Posts Tagged ‘positive’
Here at MyHIVAIDSAwareness.com, we focus on researching credible and trustworthy sources of information. Our team thoroughly reviews the mountains of data – some opinion and some fact – to present simple personal solutions that can make a difference in living with HIV/AIDS.
We come across a tremendous amount of information that can be sometimes confusing and contradictory. We have identified these 25 things that you should know because they impact your actions and what path you take.
I have shared a favorite quote before, but I’d like to share it again. “There’s a difference between knowing the path and walking the path.” ~Morpheus
DAY 1: The truth about HIV testing
The standard HIV test looks for the presence of HIV antibodies in your blood. It doesn’t test for the presence of the virus in your system. This means a lot when you are talking about knowing your status for sure.
Why is this important to you?
If you are infected with HIV, your body responds by producing special proteins to fight the infection. These are called antibodies and are part of your immune system response. An HIV antibody test looks for these antibodies in your blood, saliva or urine. If antibodies to HIV are detected in your body, it means you have been infected with HIV.
It takes most people 6 – 12 weeks to develop detectable HIV antibodies after infection. Very rarely, it can take up to 6 months and that usually means you have some other auto-immune disorder. It is very unlikely that it would take longer than 6 months to develop antibodies in your body.
The time between when you are infected and when your body produces antibodies is called the “window period”.
During the window period you will test negative for HIV antibodies, but could still be infected and transmit HIV to others. To avoid false negatives, antibody tests are recommended three months after potential exposure to HIV infection. A second test at six months will confirm you are HIV negative ONLY if you don’t have continued risk of exposure.
How does this affect your path?
It means that you could be infecting others for up to three months after you are infected and not know it because you test negative. Unless you don’t expose yourself to risk of HIV infection for a period of six months, you really don’t know for sure that you are HIV negative – no matter what your latest test says. To prevent potentially exposing others, you’ve got to assume you are HIV positive and take safe sex precautions.
The power is yours. Which path will you choose?
Part 2 of 4 Part Series
“Through my illness I learned rejection. I was written off. That was the moment I thought, Okay, game on. No prisoners. Everybody’s going down. “
In this second part of this series, I want to talk about knowing your opponent. You need to see your opponent to understand their game plan. You need to know all about HIV and how it plays the game.
I know that you might say that living with HIV is no game, but what is a game anyway? Isn’t it some form of contest where there are opponents and rules that decide the winner? It is no different when your opponent is HIV and winning means living the healthiest life possible.
What is HIV’s strategy to win? It is a simple strategy of finding the CD4 cells in your immune system and using them to replicate. By destroying the ability of the infected cells to do their job in the immune system, your body then loses the ability to fight many infections. HIV is tricky and it changes its attack over time by mutating.
But your opponent has a weakness that can be exploited. If HIV is not able to replicate and mutate as often as it would like, it can be put into the corner. A combination of HAART drugs creates problems for HIV replication, keeps the HIV offspring low, and reduces the possibility of HIV mutating.
HIV also doesn’t like healthy living, good nutrition and a toned physique.

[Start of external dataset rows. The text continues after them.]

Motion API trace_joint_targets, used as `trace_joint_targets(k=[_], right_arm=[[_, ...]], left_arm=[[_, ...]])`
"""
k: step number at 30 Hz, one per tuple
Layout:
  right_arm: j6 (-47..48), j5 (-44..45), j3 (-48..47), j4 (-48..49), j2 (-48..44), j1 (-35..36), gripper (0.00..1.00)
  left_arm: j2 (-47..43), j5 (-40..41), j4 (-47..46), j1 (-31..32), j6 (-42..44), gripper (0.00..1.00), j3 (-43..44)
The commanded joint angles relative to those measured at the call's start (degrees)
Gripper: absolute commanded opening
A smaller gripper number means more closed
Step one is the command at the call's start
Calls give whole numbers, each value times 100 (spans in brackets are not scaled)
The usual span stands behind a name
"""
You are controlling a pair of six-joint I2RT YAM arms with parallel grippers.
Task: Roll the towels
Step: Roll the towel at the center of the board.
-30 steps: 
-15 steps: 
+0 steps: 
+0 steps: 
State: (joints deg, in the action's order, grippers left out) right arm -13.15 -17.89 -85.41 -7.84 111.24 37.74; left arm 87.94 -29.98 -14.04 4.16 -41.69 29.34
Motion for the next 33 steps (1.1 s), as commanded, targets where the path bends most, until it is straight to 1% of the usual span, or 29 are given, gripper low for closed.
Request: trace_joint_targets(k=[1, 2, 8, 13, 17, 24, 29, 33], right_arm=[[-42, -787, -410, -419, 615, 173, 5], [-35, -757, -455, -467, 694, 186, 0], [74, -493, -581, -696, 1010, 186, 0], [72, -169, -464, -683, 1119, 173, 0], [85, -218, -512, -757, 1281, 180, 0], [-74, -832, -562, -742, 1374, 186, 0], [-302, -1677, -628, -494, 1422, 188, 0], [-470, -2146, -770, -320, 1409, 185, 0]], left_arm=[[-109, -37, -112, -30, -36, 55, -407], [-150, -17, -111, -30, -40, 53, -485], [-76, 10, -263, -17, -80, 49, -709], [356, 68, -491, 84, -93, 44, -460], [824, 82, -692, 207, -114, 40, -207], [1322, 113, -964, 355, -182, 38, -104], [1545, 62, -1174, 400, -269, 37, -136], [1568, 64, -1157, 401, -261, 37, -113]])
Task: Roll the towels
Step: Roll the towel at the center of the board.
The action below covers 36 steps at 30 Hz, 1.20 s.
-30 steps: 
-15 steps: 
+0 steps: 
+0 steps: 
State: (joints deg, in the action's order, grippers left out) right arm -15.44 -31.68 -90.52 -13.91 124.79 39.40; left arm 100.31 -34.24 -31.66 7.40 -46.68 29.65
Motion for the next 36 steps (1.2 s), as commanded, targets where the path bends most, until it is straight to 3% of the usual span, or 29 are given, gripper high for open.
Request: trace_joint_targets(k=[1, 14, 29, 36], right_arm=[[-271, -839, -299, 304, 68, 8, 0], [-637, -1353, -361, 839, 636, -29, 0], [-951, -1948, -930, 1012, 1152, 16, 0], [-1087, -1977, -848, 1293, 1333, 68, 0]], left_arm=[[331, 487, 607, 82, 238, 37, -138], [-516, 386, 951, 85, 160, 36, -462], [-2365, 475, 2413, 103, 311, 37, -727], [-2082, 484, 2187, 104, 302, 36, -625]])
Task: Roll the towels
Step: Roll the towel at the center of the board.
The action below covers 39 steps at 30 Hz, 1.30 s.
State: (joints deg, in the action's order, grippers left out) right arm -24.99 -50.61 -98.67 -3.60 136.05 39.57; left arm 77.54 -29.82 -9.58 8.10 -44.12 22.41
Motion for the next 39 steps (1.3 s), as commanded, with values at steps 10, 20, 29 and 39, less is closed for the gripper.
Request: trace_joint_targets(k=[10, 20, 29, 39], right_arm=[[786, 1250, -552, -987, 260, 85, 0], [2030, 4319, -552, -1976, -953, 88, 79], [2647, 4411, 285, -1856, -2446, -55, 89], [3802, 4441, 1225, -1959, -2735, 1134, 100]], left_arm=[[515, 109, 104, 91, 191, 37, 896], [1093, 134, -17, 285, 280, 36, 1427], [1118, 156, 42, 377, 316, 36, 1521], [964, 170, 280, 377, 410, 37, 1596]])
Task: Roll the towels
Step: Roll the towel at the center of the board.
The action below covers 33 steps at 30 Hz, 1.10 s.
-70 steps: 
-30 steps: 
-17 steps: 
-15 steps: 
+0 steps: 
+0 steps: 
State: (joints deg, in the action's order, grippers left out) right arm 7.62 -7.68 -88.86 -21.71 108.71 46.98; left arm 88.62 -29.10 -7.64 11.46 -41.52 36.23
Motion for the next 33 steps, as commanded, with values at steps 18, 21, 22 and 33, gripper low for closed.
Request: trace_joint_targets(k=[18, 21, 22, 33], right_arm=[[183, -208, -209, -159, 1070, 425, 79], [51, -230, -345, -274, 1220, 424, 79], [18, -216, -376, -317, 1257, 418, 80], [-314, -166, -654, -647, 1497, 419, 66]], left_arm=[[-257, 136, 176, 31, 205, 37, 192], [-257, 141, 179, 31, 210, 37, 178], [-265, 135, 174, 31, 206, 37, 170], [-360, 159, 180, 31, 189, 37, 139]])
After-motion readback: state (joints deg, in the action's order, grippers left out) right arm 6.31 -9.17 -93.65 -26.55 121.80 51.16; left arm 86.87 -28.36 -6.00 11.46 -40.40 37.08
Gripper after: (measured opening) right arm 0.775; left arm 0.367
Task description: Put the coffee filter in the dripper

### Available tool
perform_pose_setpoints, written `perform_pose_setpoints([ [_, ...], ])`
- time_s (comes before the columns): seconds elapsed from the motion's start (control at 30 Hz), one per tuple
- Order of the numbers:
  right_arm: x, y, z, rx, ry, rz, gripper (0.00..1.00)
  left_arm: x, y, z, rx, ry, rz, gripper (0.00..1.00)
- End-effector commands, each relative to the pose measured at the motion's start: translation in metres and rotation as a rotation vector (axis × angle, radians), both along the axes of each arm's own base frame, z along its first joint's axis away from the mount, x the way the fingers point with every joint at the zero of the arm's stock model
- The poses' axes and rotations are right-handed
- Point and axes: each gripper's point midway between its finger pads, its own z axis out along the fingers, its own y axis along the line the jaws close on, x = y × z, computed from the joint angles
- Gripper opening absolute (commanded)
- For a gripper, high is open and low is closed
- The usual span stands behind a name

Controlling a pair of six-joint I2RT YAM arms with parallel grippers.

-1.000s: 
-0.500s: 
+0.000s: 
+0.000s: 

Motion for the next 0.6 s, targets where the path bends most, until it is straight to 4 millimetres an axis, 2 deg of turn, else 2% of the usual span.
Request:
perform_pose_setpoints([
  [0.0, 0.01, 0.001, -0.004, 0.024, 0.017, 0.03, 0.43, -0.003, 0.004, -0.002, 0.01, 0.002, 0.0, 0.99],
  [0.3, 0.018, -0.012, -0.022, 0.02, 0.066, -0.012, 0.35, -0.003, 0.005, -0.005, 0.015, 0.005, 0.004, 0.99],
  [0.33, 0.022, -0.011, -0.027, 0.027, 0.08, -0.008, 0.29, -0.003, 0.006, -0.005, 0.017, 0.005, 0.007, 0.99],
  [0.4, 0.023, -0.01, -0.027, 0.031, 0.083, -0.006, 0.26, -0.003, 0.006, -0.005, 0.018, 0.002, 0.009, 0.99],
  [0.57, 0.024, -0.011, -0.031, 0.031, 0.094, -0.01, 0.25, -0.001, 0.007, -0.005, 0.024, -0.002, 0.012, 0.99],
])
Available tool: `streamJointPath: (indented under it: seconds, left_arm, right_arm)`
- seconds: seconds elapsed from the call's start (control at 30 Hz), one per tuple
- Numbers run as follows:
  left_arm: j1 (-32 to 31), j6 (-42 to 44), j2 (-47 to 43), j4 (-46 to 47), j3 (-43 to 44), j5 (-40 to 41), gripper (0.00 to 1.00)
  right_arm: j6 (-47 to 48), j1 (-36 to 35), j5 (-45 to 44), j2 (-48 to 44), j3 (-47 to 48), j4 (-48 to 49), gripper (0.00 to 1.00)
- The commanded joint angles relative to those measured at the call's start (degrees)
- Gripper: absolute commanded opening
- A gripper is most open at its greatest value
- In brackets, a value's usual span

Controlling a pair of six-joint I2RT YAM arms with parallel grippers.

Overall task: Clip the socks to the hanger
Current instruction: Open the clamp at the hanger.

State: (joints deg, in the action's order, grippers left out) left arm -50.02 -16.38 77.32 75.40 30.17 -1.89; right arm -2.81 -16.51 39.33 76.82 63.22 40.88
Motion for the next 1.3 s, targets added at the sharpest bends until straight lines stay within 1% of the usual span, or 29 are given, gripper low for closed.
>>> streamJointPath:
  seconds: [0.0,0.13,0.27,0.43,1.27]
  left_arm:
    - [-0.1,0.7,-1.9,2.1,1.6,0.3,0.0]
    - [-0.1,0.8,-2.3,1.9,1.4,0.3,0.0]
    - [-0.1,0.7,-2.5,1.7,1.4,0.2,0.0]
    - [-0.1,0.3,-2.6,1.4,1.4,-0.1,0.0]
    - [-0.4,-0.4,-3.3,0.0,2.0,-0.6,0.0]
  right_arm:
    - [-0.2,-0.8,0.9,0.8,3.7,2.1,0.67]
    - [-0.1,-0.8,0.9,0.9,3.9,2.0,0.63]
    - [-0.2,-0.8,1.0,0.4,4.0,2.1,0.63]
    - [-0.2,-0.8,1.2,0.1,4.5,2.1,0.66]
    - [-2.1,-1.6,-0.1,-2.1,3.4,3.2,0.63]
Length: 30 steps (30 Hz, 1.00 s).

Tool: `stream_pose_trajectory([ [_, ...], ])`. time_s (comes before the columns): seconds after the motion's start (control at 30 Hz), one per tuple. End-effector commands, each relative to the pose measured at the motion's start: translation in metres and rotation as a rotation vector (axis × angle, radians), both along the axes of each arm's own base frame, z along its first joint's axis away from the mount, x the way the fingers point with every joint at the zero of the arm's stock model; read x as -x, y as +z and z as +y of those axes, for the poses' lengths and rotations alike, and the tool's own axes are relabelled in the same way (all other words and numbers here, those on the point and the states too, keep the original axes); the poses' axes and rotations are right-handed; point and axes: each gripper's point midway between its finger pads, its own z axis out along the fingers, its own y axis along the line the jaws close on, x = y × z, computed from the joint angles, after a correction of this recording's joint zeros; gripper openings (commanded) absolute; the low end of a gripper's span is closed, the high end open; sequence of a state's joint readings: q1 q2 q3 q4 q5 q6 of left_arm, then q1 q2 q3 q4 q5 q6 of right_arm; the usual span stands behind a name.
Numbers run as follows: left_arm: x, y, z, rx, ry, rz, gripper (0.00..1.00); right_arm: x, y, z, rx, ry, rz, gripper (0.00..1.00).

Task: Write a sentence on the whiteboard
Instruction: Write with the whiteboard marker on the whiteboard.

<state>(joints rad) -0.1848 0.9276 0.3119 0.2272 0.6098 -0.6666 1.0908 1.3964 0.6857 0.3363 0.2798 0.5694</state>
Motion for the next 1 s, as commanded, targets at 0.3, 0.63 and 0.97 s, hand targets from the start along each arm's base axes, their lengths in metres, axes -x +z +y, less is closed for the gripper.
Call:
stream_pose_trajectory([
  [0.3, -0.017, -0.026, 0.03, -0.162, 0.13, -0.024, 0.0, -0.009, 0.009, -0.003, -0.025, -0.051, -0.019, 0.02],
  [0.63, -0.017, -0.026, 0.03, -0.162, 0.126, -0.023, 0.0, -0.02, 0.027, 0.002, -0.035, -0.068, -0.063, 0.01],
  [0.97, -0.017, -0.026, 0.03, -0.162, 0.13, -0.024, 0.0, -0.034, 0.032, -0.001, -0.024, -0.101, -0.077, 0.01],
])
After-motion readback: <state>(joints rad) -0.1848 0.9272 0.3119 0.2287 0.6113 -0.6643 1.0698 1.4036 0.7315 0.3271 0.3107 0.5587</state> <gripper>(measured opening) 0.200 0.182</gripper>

For every person in this fight, there is a unique game with its own special set of rules for your body. Your strategy to fight HIV requires you understanding your opponent and how it fights in your body.
Here are five ways to give you the edge in fighting HIV and in life:
Be real, be authentic, and be yourself. There is no way you can face your opponent with blinders on and no way to win this battle without being in focus. Too often people spend incredible amounts of energy trying to bend themselves into something they’re not or hide from the truth.
Shower your HIV team with honesty. Your team is your lifeline and they deserve your honesty in sharing this battle with you. Tell your HIV doc the truth about your habits and experiences so they can craft a strategy that can win. Be upfront with your support team about how you feel and what you need.
Take a sincere interest in HIV. You have got to understand it to fight it. Take the steps necessary to be the expert on your body and its response to HIV. Be the first to know what is happening and what your next steps should be.
Always be positive. Positive is more than a diagnosis in your life. It is easy to pile on to a complaint fest or add to the chorus of negativity on living with HIV. But you can be the standout who is focused on the positive outcome. It doesn’t just make your life easier; it makes your immune system healthier.
Recognize others. Don’t forget that you aren’t in this battle alone. Your team is with you and this includes caseworkers, doctors, therapists, family and friends. Let them know how much you value what they do for you and the sacrifices they make for you.